Part 30 of "Miracle Boy"

So far, all the men at this Steiner high school wear the drab, narrow-lapelled suits of a previous generation; the two women in evidence are in navy pencil skirts and prim cream-color blouses that've seen better days as well. An odd sort of shabbiness, considering the affluent location, pervades. And not the hippy-dippy grunginess I'm used to from Walden.

My homeroom teacher—young, blondish, in a blousey gold-color dress shirt, conservative polkadot tie, and comfortable shoes—interrupts his presentation to the class when I'm at last wheeled in. "Yes?

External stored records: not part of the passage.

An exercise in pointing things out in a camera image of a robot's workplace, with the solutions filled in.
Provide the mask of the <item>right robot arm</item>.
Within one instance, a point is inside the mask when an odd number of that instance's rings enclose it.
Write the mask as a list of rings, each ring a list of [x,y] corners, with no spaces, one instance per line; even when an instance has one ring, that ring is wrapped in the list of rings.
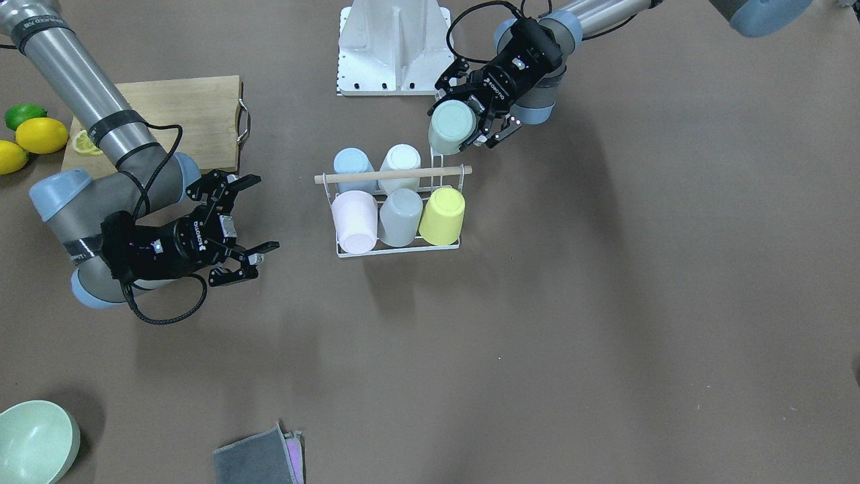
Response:
[[[60,148],[61,171],[34,184],[30,197],[40,218],[64,245],[74,272],[71,287],[85,306],[135,306],[138,295],[185,278],[223,287],[252,280],[276,241],[244,248],[237,242],[232,209],[243,190],[260,181],[234,170],[248,135],[237,134],[245,110],[238,77],[114,85],[90,57],[55,1],[3,1],[2,34],[39,70],[73,113],[70,140]],[[169,89],[196,86],[224,116],[194,122],[213,135],[227,162],[199,166],[178,151],[176,128],[147,122],[166,108]]]

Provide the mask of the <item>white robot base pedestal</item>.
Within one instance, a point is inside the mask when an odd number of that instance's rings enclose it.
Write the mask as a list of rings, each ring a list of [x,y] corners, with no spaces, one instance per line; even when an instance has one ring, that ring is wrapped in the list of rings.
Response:
[[[434,96],[454,61],[451,12],[436,1],[353,1],[339,21],[338,95]]]

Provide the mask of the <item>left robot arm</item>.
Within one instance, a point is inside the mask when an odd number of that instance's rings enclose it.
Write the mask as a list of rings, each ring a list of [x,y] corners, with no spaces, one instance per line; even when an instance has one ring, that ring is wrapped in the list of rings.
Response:
[[[516,13],[497,30],[499,52],[444,101],[469,96],[494,106],[454,156],[492,159],[492,123],[547,120],[572,95],[567,64],[583,61],[592,89],[584,102],[607,135],[586,122],[553,128],[516,144],[519,157],[612,163],[809,163],[830,153],[826,104],[812,65],[821,53],[818,1],[713,1],[729,33],[720,36],[694,1],[574,1],[532,22],[539,38],[517,34]]]

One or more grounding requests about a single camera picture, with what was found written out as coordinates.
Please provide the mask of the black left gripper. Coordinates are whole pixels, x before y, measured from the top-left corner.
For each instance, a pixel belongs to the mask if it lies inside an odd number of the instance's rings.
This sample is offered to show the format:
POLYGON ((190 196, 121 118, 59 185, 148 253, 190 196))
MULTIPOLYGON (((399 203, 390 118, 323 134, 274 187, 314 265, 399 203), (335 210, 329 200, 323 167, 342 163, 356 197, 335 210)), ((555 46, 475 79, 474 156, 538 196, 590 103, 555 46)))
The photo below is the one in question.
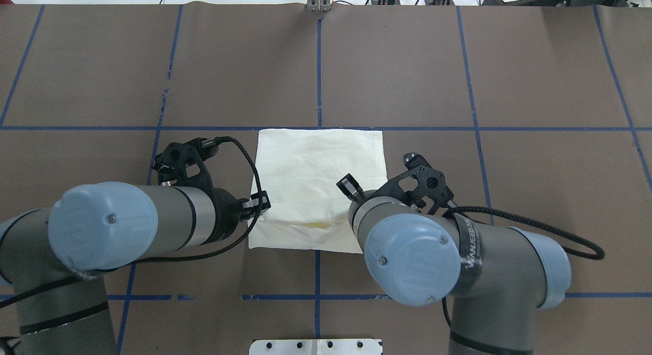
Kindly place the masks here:
POLYGON ((237 199, 223 188, 214 188, 212 201, 215 208, 215 224, 211 242, 228 239, 237 229, 242 216, 253 216, 256 211, 264 214, 271 208, 267 191, 237 199))

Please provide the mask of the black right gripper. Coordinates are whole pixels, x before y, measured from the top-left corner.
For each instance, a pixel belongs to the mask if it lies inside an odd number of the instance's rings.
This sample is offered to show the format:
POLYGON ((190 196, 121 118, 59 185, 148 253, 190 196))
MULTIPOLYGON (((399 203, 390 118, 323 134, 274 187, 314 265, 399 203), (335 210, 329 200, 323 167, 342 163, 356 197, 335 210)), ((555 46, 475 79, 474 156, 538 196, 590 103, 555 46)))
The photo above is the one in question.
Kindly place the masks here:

Hi! Mattlin? Are you in the right class? Ninth grade? It's just that we weren't expecting you ..."

No shit? I smile and remain silent. The other kids—roughly fifteen in all, I estimate—are staring at me from behind identical front-facing desks. (I'm relieved to notice no ties or blazers, like Walden, not like Alec's school.) Most are girls. Much whispering ensues between the teacher and the swarm of 1950s administrators and others who have gathered. The source of the confusion is apparent, to me at least. I am the cause of the commotion. I'm supposed to be in Stamford.


Yesterday, I awoke to the darkness of 5:30 AM in Dad and pregnant Barbara's West End Avenue apartment (they moved from Brooklyn several years before, when the strain of walking up two flights became too much), got in Dad's minibus-sized red Checker sedan—which had room for my motorized wheelchair, if I ducked my head—and did the long reverse-commute to Connecticut. The house they're having built in Stamford isn't finished yet, and I don't want to miss the first day at Rippowam High School.

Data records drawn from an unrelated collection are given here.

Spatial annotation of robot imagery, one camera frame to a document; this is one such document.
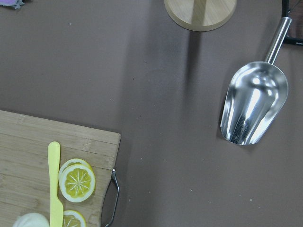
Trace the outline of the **wooden cup tree stand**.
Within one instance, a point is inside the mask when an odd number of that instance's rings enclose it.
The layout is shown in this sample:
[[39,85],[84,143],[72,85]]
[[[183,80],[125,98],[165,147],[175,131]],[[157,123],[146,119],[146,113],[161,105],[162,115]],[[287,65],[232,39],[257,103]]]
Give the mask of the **wooden cup tree stand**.
[[203,32],[227,23],[235,12],[237,0],[166,0],[164,4],[176,24]]

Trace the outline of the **lemon slice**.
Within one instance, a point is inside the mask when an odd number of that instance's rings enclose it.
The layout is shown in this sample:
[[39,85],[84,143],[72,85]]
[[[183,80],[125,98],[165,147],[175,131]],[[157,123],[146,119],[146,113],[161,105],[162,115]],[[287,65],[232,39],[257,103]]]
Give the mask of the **lemon slice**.
[[92,167],[80,158],[70,159],[61,166],[58,181],[64,198],[74,203],[88,199],[96,185]]
[[63,227],[86,227],[86,220],[81,213],[75,210],[63,212]]

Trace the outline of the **yellow plastic knife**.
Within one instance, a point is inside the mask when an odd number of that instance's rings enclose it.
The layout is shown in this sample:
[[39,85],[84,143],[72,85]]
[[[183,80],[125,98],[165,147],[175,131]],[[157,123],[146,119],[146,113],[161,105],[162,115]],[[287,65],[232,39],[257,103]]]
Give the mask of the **yellow plastic knife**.
[[60,144],[56,141],[48,145],[48,168],[50,185],[50,226],[62,227],[63,204],[58,198],[58,173],[60,166]]

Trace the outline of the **bamboo cutting board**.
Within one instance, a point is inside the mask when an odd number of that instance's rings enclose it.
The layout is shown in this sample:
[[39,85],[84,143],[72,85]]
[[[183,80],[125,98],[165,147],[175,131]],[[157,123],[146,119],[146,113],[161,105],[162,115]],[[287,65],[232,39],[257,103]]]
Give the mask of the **bamboo cutting board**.
[[112,179],[121,135],[89,127],[1,111],[0,224],[10,227],[18,217],[37,212],[50,216],[47,147],[57,141],[61,164],[72,158],[87,161],[96,187],[85,201],[73,203],[61,194],[65,210],[81,213],[89,227],[112,223],[114,207],[103,216],[104,198]]

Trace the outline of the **steel ice scoop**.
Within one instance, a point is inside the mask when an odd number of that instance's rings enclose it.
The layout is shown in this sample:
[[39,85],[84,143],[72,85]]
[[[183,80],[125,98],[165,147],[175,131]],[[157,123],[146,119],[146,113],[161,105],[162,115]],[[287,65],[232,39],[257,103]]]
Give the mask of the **steel ice scoop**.
[[288,97],[285,74],[274,65],[292,20],[282,17],[263,61],[241,67],[228,87],[220,128],[238,145],[259,142]]

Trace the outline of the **upper lemon slice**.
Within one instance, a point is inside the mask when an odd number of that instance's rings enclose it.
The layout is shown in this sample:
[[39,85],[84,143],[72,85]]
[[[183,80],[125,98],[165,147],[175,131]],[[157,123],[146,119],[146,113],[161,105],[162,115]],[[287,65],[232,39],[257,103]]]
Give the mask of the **upper lemon slice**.
[[64,198],[74,203],[88,199],[96,185],[92,167],[80,158],[70,159],[61,166],[58,181]]

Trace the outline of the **grey folded cloth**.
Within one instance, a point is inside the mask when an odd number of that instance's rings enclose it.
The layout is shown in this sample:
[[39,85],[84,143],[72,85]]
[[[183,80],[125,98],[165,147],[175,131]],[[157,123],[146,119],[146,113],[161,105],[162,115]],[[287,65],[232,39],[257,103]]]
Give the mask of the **grey folded cloth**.
[[0,0],[0,7],[17,10],[28,2],[32,2],[32,1],[31,0]]

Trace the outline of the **lower lemon slice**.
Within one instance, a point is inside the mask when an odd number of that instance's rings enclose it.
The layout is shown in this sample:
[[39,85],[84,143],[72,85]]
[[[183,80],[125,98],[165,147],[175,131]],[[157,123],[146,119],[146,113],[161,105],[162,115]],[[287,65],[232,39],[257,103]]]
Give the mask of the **lower lemon slice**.
[[86,220],[81,213],[75,210],[63,212],[63,227],[86,227]]

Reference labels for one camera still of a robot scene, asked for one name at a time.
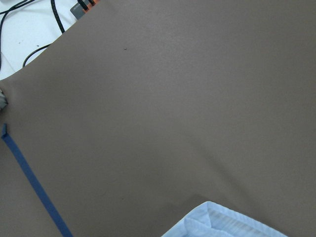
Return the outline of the light blue button-up shirt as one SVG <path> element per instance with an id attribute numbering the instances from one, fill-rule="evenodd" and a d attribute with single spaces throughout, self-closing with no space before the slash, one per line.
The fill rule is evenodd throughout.
<path id="1" fill-rule="evenodd" d="M 206 201 L 192 209 L 164 237 L 284 237 L 244 214 Z"/>

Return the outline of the orange circuit board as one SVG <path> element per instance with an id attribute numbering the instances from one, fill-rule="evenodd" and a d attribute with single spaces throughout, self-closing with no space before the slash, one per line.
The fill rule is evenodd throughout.
<path id="1" fill-rule="evenodd" d="M 78 0 L 77 3 L 70 8 L 70 12 L 79 20 L 98 3 L 99 0 Z"/>

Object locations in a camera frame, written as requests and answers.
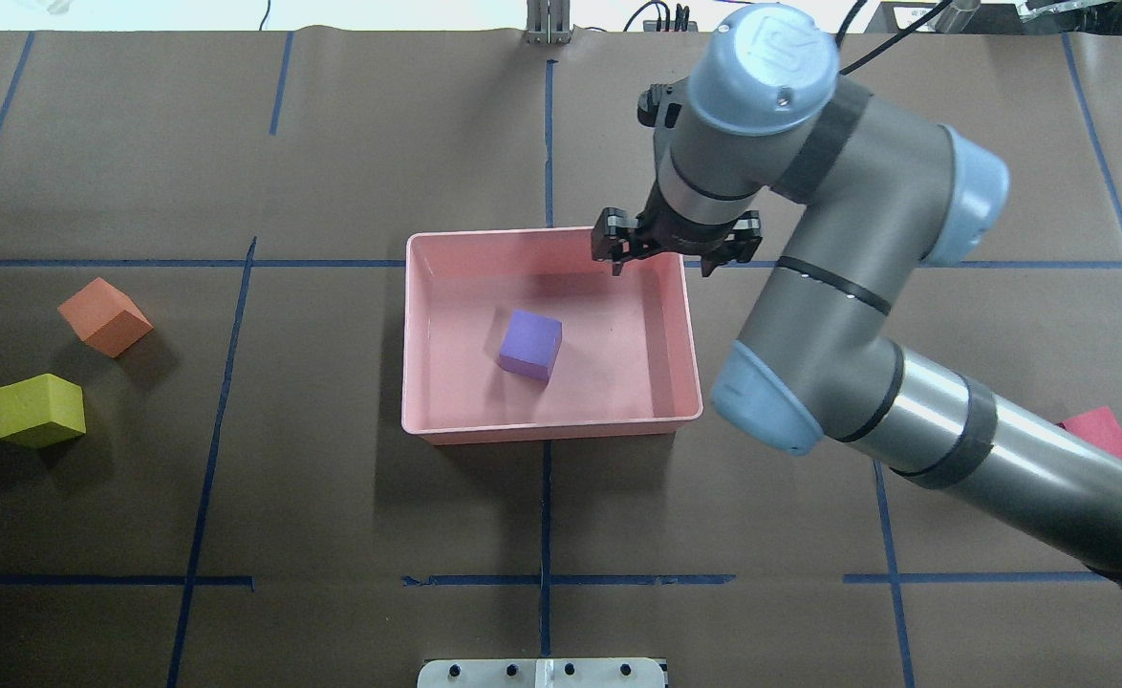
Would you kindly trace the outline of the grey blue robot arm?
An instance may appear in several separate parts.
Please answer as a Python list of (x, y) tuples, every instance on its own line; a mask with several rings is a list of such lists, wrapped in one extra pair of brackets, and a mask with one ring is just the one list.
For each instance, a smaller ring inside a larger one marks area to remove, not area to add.
[(780, 3), (728, 13), (638, 118), (656, 131), (649, 200), (591, 233), (614, 274), (661, 253), (703, 275), (749, 262), (758, 192), (803, 207), (714, 384), (721, 418), (793, 456), (831, 437), (1122, 591), (1121, 459), (881, 332), (912, 270), (962, 262), (997, 222), (1005, 162), (842, 75), (833, 36)]

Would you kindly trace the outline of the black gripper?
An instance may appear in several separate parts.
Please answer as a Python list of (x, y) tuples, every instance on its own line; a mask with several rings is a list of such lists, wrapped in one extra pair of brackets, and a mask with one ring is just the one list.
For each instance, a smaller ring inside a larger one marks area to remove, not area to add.
[(619, 277), (636, 259), (636, 231), (666, 253), (701, 258), (701, 277), (728, 263), (748, 263), (763, 241), (758, 212), (744, 213), (744, 200), (706, 195), (686, 178), (672, 158), (671, 144), (687, 106), (687, 82), (652, 84), (641, 93), (637, 118), (653, 130), (656, 182), (636, 218), (617, 207), (604, 207), (591, 229), (594, 262), (609, 263)]

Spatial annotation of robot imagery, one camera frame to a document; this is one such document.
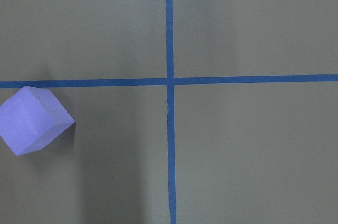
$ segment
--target gray floor
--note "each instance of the gray floor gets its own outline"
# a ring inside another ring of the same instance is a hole
[[[0,0],[0,81],[166,76],[165,0]],[[175,76],[337,73],[338,0],[174,0]],[[52,88],[0,223],[169,223],[165,86]],[[0,104],[17,89],[0,89]],[[337,223],[336,83],[175,86],[177,223]]]

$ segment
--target vertical tape line
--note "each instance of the vertical tape line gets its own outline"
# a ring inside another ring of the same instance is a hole
[[[170,223],[176,224],[176,165],[175,165],[175,92],[174,92],[174,31],[173,0],[165,0],[167,52],[167,140],[168,189]]]

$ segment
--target blue tape line
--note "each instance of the blue tape line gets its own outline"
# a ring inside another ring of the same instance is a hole
[[[170,223],[176,224],[176,164],[175,164],[175,93],[174,93],[174,31],[173,0],[165,0],[167,52],[167,140],[168,189]]]
[[[37,88],[59,87],[112,87],[112,86],[164,86],[166,78],[148,79],[97,79],[97,80],[42,80],[42,81],[0,81],[0,88]]]
[[[175,85],[338,81],[338,74],[175,78]]]
[[[273,76],[226,76],[188,78],[144,78],[144,79],[96,79],[96,80],[42,80],[42,81],[0,81],[0,88],[58,87],[113,87],[113,86],[164,86],[237,83],[283,83],[283,82],[333,82],[338,74],[273,75]]]
[[[168,188],[171,224],[176,224],[175,96],[174,84],[167,85]]]

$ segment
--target cube face
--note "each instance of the cube face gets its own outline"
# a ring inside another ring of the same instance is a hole
[[[44,148],[73,123],[46,89],[23,87],[0,106],[0,136],[15,155]]]

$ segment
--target purple cube
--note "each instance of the purple cube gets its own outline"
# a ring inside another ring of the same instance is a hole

Rippowam turns out to be a sprawling suburban campus of about a thousand students, quadruple the population of Walden's high school and about fourteen times Steiner's, spread out on a single floor. It's a public school, but it's supposed to be a good one. It's also pretty accessible. I roam from class to class in my motorized wheelchair, something I've never done before. But I get lost and my chair is slow, so I struggle to keep up. Many of the other kids already know one another ... and look different from kids I've known. Athletic? Outdoorsy? Suburban? Gentile? Something!

What's more, out the windows are trees and grass. You can hear birds, not car horns and sirens. Charlton Heston's monotone resonates in my head: "I am a stranger in a strange land."

When my latest attendant, Kenny, brings me home to Manhattan's Upper West Side that afternoon, I'm depressed with severe misgivings. "How many trees can you stand?" I shriek.

The realization: I am a city boy.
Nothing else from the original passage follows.